I finally had that sit down with my friend about the status of our friendship, and to discuss the issues we were having. Although, I expected some back and forth and maybe a little "drama"; what I didn't expect was having certain things thrown in my face.
We decided to have our sit-down at Panera Bread, on Monday night after I had gotten out of work. Once we got our food, we sat down and started to discuss the matters at hand. He started by apologizing for making feel, "like a friend of convenience." As an FYI: my issues with him were that I felt like a friend of convenience...one he called only when he didn't have anyone else to hang with or nothing to do, that I was left out a lot, and that he was playing himself trying to take someone else's man's time. Sorry, I said it! And?! Anywho...he went on to say that he didn't want to mesh the time that he had with me or anyone with the time he spent with the guy he likes (we'll call him Joe). So ME, being the good friend I thought I was being told him the truth which was, "Ummm..you're not entitled to that time with him - he's not your man!"

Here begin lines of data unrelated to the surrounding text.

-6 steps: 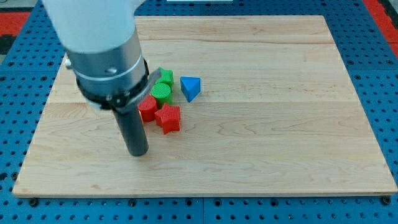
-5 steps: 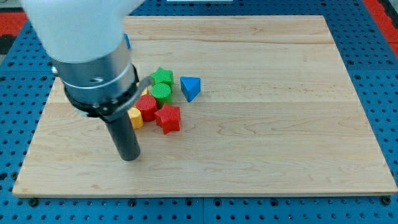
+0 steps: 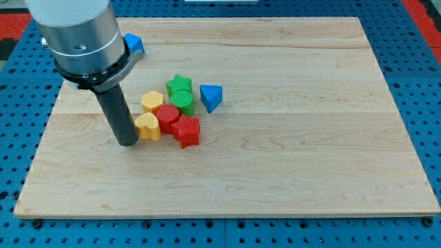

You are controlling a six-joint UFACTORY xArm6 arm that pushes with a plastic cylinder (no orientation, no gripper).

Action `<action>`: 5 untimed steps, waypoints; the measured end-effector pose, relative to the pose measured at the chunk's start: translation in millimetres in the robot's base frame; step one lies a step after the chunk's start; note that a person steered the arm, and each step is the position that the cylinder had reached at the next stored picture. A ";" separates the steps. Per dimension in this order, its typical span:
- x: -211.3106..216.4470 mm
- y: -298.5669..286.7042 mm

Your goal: Place the yellow heart at the bottom of the yellow hexagon

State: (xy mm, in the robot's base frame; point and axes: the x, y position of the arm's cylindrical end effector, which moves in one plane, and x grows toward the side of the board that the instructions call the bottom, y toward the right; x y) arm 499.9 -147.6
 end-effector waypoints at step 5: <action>-105.0 207.3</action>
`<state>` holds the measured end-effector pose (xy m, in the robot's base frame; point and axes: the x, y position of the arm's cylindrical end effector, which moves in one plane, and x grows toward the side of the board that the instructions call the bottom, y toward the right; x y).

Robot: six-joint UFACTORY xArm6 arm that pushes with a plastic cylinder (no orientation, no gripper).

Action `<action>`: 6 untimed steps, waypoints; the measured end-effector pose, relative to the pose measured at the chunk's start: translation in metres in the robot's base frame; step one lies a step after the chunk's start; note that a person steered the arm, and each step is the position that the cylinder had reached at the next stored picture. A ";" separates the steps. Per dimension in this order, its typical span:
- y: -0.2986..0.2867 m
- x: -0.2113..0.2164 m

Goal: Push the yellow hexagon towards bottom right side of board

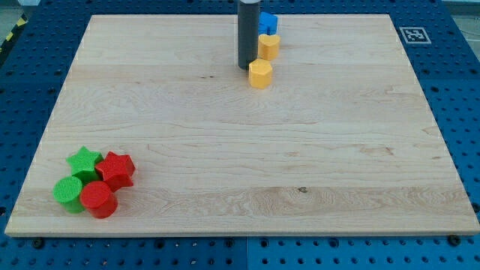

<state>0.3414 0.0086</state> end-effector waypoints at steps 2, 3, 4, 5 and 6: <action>0.007 0.033; 0.028 0.034; 0.032 0.036; 0.032 0.036; 0.038 0.036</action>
<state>0.3775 0.0470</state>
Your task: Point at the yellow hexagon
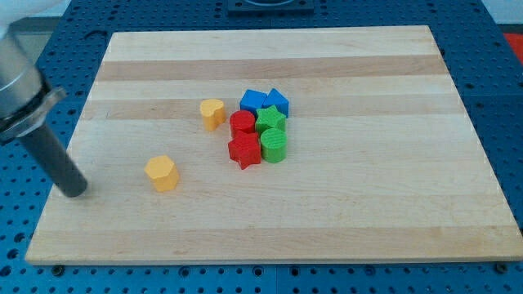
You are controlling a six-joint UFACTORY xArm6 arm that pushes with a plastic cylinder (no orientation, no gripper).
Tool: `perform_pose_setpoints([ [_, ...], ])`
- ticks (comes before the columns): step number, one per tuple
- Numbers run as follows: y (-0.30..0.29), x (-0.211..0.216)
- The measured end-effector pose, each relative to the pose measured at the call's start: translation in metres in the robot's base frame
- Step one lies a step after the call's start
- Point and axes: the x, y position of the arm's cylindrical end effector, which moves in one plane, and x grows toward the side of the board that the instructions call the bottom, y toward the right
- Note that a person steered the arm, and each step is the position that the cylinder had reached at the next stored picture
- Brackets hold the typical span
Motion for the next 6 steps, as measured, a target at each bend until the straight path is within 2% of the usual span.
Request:
perform_pose_setpoints([
  [1, 0.001, 0.008],
  [3, 0.053, -0.031],
  [4, 0.065, -0.027],
  [5, 0.056, 0.009],
  [6, 0.065, 0.026],
])
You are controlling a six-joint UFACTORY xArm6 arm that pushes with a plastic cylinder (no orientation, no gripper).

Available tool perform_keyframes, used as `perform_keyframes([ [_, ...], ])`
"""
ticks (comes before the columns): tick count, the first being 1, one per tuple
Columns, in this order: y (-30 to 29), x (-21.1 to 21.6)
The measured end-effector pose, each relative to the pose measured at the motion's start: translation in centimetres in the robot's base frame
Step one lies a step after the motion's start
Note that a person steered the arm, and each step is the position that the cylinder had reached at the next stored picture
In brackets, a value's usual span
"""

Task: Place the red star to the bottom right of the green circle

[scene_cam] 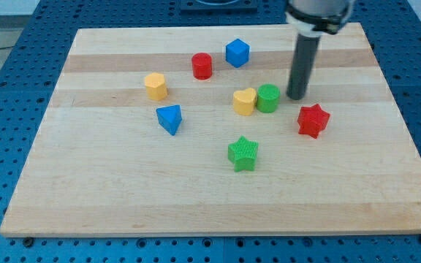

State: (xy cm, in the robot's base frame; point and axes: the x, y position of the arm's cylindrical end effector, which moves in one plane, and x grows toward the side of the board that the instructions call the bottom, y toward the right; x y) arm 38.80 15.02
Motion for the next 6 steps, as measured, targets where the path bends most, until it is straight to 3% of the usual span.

My friend got really offended and started to question me on my relationship as well, talking about the beginnings of Wil and I. That definitely pissed me off, but I kept my cool and admitted to my wrong-doings. Fact of the matter is, he made is sound like I cheated on my ex to get with Wil, which is not true. He said it with this look on his face like he was getting snarky with me, and I was ready to slap a bitch up. He had this look in his eye, and his lip curled up like it always does when he's angry. I lost my cool and went off on a rampage - explained to him how YES I was with someone and realized "you know..I'm not happy and I'm ready to end this," and once it was done, that's when I moved on. I wasn't trying to get with a guy while I had one, and no one was pushing up on me while I was with my ex...sorry, I didn't have a YOU! it just so happened that I had someone in mind before I actually ended it (I KNOW..it's wrong, but AT LEAST I didn't mess with anyone..that's just dirty and wrong - so 3 years ago, btw). I then reitterated that Joe is not his man, and how dare he try to criticize me for something that didn't happen...but then he tries to make it seem like its okay for him to want another guys, man. It's just not kosher to me. It's stuff like that, that gives a lot of gay guys the bad names they have today. It's a No, NO!

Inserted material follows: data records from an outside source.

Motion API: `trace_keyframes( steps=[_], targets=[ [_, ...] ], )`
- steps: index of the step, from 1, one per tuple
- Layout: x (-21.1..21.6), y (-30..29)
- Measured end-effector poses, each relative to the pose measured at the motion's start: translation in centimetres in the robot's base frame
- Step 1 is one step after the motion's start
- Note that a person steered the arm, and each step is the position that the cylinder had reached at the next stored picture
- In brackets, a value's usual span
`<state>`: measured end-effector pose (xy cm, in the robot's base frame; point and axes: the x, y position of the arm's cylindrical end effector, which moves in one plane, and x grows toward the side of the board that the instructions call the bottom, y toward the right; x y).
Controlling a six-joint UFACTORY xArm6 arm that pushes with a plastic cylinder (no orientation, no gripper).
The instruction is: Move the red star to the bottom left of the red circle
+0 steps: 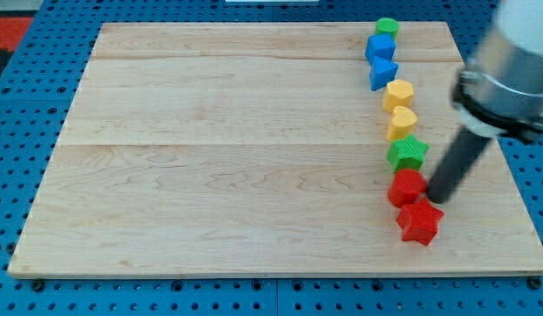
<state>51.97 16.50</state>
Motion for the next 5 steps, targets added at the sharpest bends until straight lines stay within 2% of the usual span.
trace_keyframes(
  steps=[1, 3, 4, 5],
  targets=[
    [0.8, -4.8],
    [-5.9, -16.6],
    [-3.1, -7.3],
    [0.5, 4.3]
  ],
)
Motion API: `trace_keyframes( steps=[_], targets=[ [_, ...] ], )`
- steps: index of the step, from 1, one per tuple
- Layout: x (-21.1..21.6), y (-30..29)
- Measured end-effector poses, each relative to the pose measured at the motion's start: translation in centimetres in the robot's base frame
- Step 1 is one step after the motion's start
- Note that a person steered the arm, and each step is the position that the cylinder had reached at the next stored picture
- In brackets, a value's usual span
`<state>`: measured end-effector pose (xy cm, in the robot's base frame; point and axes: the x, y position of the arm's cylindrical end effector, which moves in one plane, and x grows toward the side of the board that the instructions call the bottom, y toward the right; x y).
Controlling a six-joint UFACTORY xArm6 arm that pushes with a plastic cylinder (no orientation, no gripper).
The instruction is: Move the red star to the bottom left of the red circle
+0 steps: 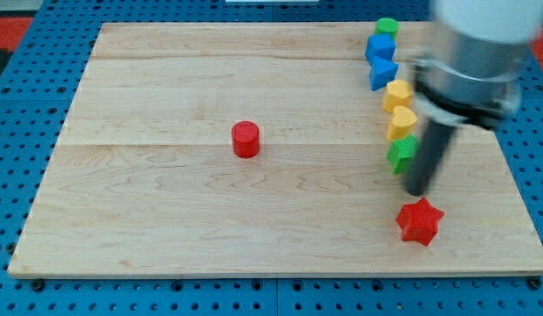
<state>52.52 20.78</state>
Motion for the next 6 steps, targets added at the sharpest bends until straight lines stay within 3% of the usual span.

After about 2 hours of good conversation, and back and forth arguing I came to the conclusion that he may try to be a better friend. By being a better friend that means I'm not the one he calls as a "last resort", and maybe I'll receive and invite or two. As far as everything else, I know it won't change. It's not the first time we've had this conversation, and I'm sure it won't be the last. Let's just say I may not be as forgiving next time - if there is a next time. From not keeping in contact with me for a year, because he had a man...to calling me when he's bored - weird. I genuinely care for him, but sometimes I question things.
Anyone have any thoughts. I know..trust me, I know this all sounds like a bunch of rubbish. It's super petty and overly dramatic. I KNOW! But I think we all know how it is to get close to someone, trust them with your life, and then they switch up on you. It's wishy-washy. Comments and thoughts are greatly appreciated. Goodnite.